__DATA SHOWN__.
========================================================================
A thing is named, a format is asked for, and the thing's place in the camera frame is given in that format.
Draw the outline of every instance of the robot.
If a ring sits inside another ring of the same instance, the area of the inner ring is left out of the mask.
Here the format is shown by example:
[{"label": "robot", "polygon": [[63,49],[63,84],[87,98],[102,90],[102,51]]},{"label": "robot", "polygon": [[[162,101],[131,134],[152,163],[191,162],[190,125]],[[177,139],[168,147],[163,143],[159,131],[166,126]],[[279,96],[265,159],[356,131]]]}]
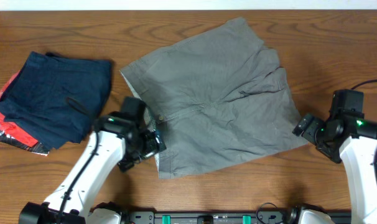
========================================================================
__THE TASK__. Could you output all the entries above exactly as written, leaving out the pictures?

__RESPONSE__.
A thing is named, a format is asked for, and the thing's place in the camera frame is given in that format.
Draw the outline of every instance of the robot.
If a ring sits inside another ring of the same instance, the area of the inner ring is left out of the mask.
Here the format is shown by example:
[{"label": "robot", "polygon": [[63,49],[63,84],[87,98],[102,90],[102,51]]},{"label": "robot", "polygon": [[[162,101],[131,134],[152,163],[191,162],[190,125]],[[177,139],[168,147],[163,143],[159,131],[166,126]],[[279,96],[265,159],[356,131]]]}]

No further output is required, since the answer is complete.